-- Opening Marker --
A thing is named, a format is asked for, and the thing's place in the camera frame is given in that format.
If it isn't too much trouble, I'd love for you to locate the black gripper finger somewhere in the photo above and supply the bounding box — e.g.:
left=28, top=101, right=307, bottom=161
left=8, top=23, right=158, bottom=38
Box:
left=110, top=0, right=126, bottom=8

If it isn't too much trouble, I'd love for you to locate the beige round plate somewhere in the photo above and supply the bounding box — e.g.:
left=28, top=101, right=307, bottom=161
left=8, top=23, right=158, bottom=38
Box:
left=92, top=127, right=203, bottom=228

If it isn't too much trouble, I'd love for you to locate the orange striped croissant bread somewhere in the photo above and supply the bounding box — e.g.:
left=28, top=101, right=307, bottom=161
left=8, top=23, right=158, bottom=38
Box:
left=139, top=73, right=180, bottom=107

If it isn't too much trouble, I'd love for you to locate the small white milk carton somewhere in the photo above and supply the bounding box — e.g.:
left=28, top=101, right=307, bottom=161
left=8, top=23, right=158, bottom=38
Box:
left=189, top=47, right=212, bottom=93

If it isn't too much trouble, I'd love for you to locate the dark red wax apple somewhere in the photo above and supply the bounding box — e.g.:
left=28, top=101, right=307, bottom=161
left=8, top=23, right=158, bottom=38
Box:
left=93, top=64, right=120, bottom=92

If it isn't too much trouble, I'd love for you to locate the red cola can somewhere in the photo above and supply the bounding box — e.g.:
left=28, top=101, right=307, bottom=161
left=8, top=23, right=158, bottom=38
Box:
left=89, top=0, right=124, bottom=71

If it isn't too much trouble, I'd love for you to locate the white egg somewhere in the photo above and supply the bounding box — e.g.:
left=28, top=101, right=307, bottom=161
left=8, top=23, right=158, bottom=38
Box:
-- Closing Marker --
▶ _How to complete this task_:
Quote each line above in full, word for word.

▶ _Task output_:
A thing is named, a format is asked for, and the thing's place in the camera frame is given in that format.
If it isn't too much trouble, I'd love for you to locate the black gripper finger somewhere in the photo above and supply the bounding box — e.g.:
left=28, top=101, right=307, bottom=161
left=8, top=23, right=158, bottom=38
Box:
left=110, top=0, right=126, bottom=8

If it isn't too much trouble, I'd love for you to locate the beige round plate somewhere in the photo above and supply the bounding box — e.g.:
left=28, top=101, right=307, bottom=161
left=8, top=23, right=158, bottom=38
Box:
left=92, top=127, right=203, bottom=228

If it isn't too much trouble, I'd love for you to locate the orange striped croissant bread somewhere in the photo above and supply the bounding box — e.g.:
left=28, top=101, right=307, bottom=161
left=8, top=23, right=158, bottom=38
Box:
left=139, top=73, right=180, bottom=107

If it isn't too much trouble, I'd love for you to locate the small white milk carton somewhere in the photo above and supply the bounding box — e.g.:
left=28, top=101, right=307, bottom=161
left=8, top=23, right=158, bottom=38
Box:
left=189, top=47, right=212, bottom=93

If it isn't too much trouble, I'd love for you to locate the dark red wax apple somewhere in the photo above and supply the bounding box — e.g.:
left=28, top=101, right=307, bottom=161
left=8, top=23, right=158, bottom=38
Box:
left=93, top=64, right=120, bottom=92

If it isn't too much trouble, I'd love for you to locate the red cola can somewhere in the photo above and supply the bounding box — e.g.:
left=28, top=101, right=307, bottom=161
left=8, top=23, right=158, bottom=38
Box:
left=89, top=0, right=124, bottom=71

If it isn't too much trouble, I'd love for you to locate the white egg somewhere in the photo above and supply the bounding box — e.g.:
left=28, top=101, right=307, bottom=161
left=8, top=23, right=158, bottom=38
Box:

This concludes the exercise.